New generic Top-Level Domains (gTLDs) appear to be headed for introduction next year, finally. That’s a good thing for many ICANN constituents who have been waiting for them to become available. Important questions persist about how new gTLDs will affect ICANN and its constituents, however, despite a lot of effort to resolve concerns. Pressing those questions should not be taken as criticism of the basic wisdom of making new gTLDs available to many constituents under many circumstances. But too much is at stake not to get it right.

Questions center on ICANN’s budgeting and protections for entities holding or claiming rights to particular names. In this post I’ll discuss the budget issues.

ICANN stands to make a lot of money from approving new gTLDs. Estimates range around $92 million (500 applicants at $185,000 each). By itself, a new source of revenue for ICANN isn’t necessarily controversial. But fair questions may be asked of how ICANN is raising that money and how it will be spent.

ICANN claims that the $185,000 application fee covers its projected costs and no more. Yet $60,000—about a third of that fee—is earmarked for a contingency reserve, to cover risks like litigation and administrative costs for greater-than-expected numbers of applications. The Joint Supporting Organizations/Advisory Councils Working Group on New gTLD Applicant Support rightly “questions if ICANN really expects a total of US$30,000,000 (US$60k x 500 applications) in unknown or variable costs to surface.” Even if this figure were a reasonable estimate of unknown or variable costs, no one has adequately explained why insurance can’t cover it. Insurance is how other organizations customarily plan against risk. Why not ICANN?

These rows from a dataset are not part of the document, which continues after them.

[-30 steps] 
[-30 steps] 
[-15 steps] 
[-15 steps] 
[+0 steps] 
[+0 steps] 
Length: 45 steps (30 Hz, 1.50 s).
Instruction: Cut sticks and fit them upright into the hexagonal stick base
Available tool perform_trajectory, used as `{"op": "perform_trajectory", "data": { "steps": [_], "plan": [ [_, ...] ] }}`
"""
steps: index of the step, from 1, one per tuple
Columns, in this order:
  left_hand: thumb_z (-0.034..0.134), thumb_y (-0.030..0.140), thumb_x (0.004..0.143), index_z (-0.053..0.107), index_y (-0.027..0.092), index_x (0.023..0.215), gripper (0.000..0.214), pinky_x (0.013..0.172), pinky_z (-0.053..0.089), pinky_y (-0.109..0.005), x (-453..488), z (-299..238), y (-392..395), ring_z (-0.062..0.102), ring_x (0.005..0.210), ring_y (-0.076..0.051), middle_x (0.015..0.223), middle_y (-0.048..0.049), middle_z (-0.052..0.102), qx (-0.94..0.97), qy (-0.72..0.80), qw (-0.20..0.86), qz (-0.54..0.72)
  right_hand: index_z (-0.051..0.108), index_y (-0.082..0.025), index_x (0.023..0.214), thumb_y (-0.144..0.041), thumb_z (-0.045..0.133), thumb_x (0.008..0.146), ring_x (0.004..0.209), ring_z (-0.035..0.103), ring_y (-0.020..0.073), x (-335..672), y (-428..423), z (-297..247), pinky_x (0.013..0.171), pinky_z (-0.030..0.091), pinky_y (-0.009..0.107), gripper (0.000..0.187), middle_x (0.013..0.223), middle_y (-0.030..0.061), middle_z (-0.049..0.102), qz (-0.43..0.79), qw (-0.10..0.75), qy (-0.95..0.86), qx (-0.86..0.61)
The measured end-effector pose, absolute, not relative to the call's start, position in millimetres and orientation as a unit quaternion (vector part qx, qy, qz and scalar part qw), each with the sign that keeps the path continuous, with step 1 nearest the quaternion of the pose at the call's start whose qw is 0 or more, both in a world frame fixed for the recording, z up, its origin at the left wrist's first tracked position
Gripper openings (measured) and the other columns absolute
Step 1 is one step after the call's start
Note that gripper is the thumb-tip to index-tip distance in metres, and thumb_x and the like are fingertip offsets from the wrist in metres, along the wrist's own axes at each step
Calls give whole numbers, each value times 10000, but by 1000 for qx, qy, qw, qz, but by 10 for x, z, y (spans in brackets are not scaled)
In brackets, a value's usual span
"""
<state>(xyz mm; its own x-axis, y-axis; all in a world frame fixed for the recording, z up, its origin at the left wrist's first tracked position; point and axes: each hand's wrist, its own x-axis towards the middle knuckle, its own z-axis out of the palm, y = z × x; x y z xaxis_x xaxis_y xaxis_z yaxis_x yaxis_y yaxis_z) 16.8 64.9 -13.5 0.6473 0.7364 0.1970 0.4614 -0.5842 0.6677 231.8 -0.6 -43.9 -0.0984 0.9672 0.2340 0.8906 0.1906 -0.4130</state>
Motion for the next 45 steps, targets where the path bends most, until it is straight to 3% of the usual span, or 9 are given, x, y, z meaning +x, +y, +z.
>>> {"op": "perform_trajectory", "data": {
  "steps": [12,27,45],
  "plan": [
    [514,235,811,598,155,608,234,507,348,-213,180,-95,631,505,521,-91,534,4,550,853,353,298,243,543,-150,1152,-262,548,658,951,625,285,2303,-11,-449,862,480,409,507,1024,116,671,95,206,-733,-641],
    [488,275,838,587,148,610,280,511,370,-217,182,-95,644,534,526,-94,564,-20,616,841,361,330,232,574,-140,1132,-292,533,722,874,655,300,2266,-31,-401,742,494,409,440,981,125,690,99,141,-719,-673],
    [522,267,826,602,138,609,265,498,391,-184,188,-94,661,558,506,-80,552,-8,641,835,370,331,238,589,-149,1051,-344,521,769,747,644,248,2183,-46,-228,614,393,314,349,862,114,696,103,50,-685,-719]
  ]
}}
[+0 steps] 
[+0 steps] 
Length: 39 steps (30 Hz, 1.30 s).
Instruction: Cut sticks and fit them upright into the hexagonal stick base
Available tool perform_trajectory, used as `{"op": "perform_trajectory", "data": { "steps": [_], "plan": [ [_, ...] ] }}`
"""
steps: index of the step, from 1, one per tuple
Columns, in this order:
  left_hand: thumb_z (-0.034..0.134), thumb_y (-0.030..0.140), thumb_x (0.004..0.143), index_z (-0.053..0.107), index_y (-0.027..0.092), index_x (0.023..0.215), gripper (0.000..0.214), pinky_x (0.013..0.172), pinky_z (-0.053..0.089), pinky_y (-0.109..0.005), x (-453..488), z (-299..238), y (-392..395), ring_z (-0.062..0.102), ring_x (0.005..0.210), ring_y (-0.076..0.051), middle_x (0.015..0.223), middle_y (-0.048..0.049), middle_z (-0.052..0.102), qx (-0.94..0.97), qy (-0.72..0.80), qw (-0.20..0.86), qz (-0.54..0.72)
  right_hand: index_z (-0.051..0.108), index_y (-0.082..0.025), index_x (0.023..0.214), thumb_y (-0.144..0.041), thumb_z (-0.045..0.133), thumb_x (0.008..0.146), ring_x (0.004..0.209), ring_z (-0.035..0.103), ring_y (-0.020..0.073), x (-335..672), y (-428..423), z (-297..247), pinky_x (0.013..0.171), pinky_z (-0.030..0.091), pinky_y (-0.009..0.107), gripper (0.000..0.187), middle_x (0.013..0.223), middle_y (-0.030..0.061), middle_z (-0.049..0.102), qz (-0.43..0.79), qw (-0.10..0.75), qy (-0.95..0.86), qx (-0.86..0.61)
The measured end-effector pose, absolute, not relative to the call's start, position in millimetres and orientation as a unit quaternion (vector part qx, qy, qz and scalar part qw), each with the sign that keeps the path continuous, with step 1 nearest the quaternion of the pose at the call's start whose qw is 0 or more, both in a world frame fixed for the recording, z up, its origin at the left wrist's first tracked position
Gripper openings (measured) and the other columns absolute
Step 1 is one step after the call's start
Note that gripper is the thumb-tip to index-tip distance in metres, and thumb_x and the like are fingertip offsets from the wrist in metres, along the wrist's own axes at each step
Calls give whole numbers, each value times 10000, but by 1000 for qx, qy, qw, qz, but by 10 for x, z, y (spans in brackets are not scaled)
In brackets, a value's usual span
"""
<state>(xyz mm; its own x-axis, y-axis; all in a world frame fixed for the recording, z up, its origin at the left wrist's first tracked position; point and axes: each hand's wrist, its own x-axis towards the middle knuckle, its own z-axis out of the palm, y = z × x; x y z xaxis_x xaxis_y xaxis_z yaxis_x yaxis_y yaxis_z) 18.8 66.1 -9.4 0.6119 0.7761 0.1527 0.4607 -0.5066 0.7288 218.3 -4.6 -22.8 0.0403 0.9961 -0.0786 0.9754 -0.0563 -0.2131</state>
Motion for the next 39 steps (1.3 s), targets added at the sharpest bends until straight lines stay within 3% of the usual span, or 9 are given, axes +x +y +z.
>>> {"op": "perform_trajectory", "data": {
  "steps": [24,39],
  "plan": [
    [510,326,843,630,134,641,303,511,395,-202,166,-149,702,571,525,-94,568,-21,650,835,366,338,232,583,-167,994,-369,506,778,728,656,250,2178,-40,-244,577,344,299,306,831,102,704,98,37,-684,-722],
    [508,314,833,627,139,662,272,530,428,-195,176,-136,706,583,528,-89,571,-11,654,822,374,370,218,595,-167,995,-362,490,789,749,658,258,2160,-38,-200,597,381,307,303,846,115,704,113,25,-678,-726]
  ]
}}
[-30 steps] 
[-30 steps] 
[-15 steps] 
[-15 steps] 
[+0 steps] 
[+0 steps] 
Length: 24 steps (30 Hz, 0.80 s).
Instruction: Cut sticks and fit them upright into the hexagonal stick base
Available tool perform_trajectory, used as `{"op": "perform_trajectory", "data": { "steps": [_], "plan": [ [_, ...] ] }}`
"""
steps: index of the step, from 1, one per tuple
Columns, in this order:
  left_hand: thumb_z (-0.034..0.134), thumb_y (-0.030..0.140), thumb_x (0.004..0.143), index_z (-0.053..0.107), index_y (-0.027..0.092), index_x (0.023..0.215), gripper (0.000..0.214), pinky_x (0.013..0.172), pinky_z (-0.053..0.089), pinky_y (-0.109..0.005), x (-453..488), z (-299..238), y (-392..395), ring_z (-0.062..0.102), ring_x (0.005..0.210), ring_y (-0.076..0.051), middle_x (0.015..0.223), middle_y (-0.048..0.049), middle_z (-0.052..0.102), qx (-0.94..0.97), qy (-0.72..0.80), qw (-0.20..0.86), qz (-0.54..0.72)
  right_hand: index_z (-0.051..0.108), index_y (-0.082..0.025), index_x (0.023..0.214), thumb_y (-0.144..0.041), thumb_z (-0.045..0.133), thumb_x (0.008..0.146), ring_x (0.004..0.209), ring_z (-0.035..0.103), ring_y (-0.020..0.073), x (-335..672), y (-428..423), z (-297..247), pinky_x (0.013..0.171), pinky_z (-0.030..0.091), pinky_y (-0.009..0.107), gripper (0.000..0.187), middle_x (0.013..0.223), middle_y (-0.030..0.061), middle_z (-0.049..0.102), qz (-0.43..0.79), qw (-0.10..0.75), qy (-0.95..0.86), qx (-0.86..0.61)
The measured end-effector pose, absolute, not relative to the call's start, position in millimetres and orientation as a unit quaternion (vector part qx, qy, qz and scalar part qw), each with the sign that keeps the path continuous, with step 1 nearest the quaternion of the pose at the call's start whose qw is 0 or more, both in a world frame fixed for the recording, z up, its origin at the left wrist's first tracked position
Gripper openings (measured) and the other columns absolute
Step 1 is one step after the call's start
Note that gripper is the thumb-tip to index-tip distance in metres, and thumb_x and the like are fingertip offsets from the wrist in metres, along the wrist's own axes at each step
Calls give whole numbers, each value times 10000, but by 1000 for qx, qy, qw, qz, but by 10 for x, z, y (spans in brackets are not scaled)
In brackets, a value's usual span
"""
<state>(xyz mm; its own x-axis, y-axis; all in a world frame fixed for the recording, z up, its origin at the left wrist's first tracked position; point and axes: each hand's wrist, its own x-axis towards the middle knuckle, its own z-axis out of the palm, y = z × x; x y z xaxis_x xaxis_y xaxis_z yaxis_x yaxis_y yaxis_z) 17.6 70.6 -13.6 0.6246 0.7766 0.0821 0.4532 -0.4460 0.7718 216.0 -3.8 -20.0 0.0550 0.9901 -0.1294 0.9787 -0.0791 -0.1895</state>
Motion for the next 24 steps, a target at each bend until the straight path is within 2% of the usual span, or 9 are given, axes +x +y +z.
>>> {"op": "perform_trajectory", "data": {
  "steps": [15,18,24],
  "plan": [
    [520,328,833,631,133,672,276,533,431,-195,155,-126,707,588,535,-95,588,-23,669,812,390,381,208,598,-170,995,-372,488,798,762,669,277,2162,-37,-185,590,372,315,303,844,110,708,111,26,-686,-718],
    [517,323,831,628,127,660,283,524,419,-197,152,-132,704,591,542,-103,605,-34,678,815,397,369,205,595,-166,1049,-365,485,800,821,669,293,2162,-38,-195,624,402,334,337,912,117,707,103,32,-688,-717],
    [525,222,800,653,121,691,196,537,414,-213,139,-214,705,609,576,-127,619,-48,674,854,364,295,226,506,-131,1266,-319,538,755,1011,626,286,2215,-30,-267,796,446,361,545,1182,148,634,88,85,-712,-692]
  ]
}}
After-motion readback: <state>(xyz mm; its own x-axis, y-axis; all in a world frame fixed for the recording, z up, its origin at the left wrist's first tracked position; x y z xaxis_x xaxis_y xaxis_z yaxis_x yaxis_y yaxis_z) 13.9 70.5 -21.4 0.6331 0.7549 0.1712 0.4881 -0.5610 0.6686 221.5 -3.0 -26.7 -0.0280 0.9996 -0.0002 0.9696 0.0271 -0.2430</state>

Digging even deeper, ICANN’s estimate of $92.5 million in projected revenues may be artificially low. Contests over strings like .bank probably will be resolved through auction, and it would not be commercially unreasonable for the final price of such valuable online property to exceed the application fee by orders of magnitude. It’s unclear why the estimated number of first-round applications has stayed at 500 when they will include both commercial and noncommercial applicants like .berlin. Total revenues from the first round of applications will vary widely, depending on how many applications are actually submitted and how much individual applicants end up paying for the rights to especially valuable TLDs. That variability matters because $92 million is a substantial sum by itself—ICANN’s total revenues in 2005 amounted to less than $18 million—and because even that figure may be considerably lower than ICANN actually recovers. With insure.com fetching $16 million last year, it’s anyone’s guess what global dominance of .news will get on the auction block. If revenues can be expected to exceed current estimates, a reduction in application fees ought to be explored.

That brings me to the last point I want to make about the gTLD budget. As a nonprofit corporation, ICANN has always claimed to charge fees on a cost basis. But there is no relation between the value of .news or other unusually valuable TLDs and the cost of administering the application process for that name, much less the cost of facilitating the operation of a single new gTLD. When cost and value become disconnected there is a windfall, and the question is how a multimillion dollar windfall will affect ICANN as an institution. As things now stand, its board of directors has not decided how to handle unused portions of the contingency fund or surplus revenues created from auctions over highly valuable names. The gTLD budget process was designed to stand apart from ICANN’s ordinary operating budget, but that separateness leads one to ask what ICANN will do if the first round of new gTLD applications produces a profit, much less a windfall. An agreement to consult the community if the gTLD application process yields profits is not a commitment to use those profits in a particular way. Nothing prevents ICANN from ultimately pouring its gTLD profits into any project it chooses. Perhaps including in the application a written commitment by ICANN’s board of directors not to use such profits from the gTLD process for ordinary operational expenses would be a helpful assurance to the many constituents that plan to apply for a gTLD during this exciting but uncertain first round.

Tomorrow I discuss protections for entities holding or claiming rights to particular names in the gTLD application process (Click to Read Part 2).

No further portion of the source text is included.